3 Data and Methods
This study utilizes eviction court records to understand the count and demographics of those that are evicted. Evictions in this report are defined as the count of unlawful detainer court records in the State of Washington. An unlawful detainer is a court ordered eviction process filed by a landlord to remove a tenant with the most common reason being falling behind on rent. In short, a landlord posts an eviction notice for a tenant to pay or leave within 3 days of notice. If the tenant cannot comply, the landlord then gives the tenant a summons and complaint to which the tenant must respond within a week. Next, the parties go to court to determine whether to issue a writ of restitution (removal of the tenant by the Sheriff) or if the tenant wins the case leading to a dismissal (see the Losing Home report, pg. 13, for a concise description of the most common unlawful detainer practices).
Given this definition, we consider all eviction counts in this study to be “formal evictions.” Informal eviction data on tenants vacating within the 3-day notice or prior to notice due to an increase in rent is not available.
Eviction counts are analyzed using a full list of unlawful detainer court cases and names provided by the Washington State Superior Court. We also combine population, rental, income, and market data from the US Decennial and American Community Survey population and rental unit estimates, Housing and Urban Development fair market rent trends, the Washington State Department of Commerce Homelessness Point in Time Counts, and the Bureau of Labor Statistics Consumer Price Index to adjust yearly monetary amounts to 2017 dollars.
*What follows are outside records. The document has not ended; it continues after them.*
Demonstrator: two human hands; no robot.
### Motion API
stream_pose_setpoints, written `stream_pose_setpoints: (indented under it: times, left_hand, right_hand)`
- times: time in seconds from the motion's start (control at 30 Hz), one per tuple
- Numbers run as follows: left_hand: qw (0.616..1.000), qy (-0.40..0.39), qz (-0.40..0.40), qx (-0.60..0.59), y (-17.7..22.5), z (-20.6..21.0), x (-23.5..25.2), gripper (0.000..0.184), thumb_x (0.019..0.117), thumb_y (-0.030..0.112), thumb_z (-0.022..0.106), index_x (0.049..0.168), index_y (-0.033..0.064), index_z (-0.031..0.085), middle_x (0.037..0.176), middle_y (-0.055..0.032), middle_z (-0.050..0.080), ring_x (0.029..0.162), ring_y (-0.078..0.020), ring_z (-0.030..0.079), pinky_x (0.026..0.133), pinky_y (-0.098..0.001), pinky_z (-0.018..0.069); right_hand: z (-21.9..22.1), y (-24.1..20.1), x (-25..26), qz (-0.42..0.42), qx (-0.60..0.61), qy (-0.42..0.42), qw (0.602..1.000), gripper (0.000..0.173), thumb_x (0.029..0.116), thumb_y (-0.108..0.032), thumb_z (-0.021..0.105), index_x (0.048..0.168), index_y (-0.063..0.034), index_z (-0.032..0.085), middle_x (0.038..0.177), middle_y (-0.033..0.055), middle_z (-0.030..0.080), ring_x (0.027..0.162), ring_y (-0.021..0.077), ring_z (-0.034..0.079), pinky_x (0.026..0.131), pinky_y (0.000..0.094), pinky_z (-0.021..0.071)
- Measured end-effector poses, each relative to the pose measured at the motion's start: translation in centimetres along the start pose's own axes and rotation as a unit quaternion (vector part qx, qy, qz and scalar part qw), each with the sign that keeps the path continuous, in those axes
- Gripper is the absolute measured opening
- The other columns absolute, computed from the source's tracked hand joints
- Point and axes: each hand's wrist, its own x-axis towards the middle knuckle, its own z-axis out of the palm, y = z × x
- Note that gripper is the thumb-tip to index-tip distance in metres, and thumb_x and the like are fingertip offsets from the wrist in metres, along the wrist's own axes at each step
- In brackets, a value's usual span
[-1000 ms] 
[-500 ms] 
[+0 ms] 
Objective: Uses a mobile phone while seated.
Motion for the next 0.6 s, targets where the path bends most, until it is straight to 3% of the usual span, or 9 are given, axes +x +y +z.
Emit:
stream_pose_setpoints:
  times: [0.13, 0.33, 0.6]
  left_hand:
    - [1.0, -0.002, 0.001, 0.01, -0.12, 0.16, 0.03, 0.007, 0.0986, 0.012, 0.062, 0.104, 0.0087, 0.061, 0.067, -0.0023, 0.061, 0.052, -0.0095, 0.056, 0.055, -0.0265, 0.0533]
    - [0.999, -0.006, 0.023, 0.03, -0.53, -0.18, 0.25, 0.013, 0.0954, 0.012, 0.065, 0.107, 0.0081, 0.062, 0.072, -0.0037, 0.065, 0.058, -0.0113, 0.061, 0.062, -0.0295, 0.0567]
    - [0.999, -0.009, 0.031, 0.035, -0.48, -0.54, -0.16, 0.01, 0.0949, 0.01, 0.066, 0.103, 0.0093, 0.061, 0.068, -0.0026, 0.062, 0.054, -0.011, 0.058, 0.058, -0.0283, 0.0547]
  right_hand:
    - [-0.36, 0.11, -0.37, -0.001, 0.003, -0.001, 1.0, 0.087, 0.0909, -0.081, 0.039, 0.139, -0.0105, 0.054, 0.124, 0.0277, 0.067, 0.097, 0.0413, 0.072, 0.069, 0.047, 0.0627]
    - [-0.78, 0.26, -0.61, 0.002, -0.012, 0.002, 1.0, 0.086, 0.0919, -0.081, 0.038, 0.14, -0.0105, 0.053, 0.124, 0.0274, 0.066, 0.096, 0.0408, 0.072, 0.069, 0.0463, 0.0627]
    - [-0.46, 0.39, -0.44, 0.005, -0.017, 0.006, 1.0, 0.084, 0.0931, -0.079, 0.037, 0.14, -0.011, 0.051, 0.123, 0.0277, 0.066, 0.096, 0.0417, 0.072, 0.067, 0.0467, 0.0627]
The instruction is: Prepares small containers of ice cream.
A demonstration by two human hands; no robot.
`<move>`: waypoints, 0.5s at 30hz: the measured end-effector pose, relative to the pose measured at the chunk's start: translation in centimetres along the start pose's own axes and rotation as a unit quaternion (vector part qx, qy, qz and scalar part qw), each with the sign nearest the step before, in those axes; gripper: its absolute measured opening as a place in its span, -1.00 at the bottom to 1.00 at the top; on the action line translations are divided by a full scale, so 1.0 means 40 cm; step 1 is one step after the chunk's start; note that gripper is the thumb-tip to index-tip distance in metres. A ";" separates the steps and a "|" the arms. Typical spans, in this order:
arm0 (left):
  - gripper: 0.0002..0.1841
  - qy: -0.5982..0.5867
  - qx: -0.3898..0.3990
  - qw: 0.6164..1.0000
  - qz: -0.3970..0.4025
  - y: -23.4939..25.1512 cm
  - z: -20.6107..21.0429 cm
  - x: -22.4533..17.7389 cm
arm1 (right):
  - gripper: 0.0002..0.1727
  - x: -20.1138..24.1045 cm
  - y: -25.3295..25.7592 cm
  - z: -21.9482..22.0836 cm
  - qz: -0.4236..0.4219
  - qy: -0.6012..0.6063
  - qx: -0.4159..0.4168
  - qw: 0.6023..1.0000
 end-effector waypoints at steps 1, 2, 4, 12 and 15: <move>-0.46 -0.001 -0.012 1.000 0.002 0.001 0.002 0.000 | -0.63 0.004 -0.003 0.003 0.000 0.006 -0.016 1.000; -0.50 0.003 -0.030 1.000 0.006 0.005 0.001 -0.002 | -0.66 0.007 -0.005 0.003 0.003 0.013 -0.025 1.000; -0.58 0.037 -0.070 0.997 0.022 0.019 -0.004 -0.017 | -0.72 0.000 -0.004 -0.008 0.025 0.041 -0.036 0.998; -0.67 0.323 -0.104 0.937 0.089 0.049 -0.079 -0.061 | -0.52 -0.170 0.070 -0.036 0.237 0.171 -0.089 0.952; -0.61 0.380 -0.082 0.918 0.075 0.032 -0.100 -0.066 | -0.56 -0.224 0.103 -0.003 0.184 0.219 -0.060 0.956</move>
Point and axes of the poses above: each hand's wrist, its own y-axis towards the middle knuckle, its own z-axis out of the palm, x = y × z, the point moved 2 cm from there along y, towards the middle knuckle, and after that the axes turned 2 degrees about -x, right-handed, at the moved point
To better understand both who is evicted and how broader contexts affect evictions, we developed a multi-level approach to collecting and processing novel eviction data. The analysis is based on automatically processing the actual pages from the eviction court documents, converting the eviction addresses to census tracts, and estimating race and sex based on the name and tract. We have two types of information available to us: first, the summary tables of all the eviction cases provided by the State Court and second the the eviction lawsuit court records for selected counties provided by each individual county court clerks office. The list of all evictions are by county from 2004 to 2017 and includes case numbers, the names of all parties involved (defendants, plaintiffs, and attorneys), case resolution of the eviction, and judgment amounts. Missing causes of evictions and demographic detail requires us to review actual court records to obtain more detailed information. The court records are in the form of unstructured photocopies. Broadly, we perform the following tasks in this order:
First, we download the records from courts’ information systems of the corresponding counties.24 As the courts’ information systems do not have easy-to-access web APIs, this involves developing custom web scraping scripts. Courts’ keep their documents either in pdf or in tagged image file (TIF) format. We convert these documents into high-resolution (250 dpi) individual page images, and the images in turn into text using tesseract 4.0 OCR software.
Thereafter we extract the eviction addresses from the texts. Our current approach uses regular expression-based matching in order to detect addresses. We chose this approach partly because of its simplicity, and partly because it requires less training data than the alternatives, neural-network based named entity recognition. Regular expressions and related methods are popular in performing similar tasks.
As the documents may contain more addresses than that of the premises, such as the address of the attorney or landlord, we evaluate the likelihood of the address being the correct one. We collect words from the text in the neighborhood where the address is written (10 words before and 10 words after the address) and evaluate the type of the address based on these bag-of-words using Naive Bayes. The approach works very well for addresses extracted from eviction summons (these are written in a fairly standard format). If the algorithm cannot find the correct address in the summons file, it also scans all the other available documents, and picks the address it considers most likely. In those cases our correct address selection algorithm is less robust.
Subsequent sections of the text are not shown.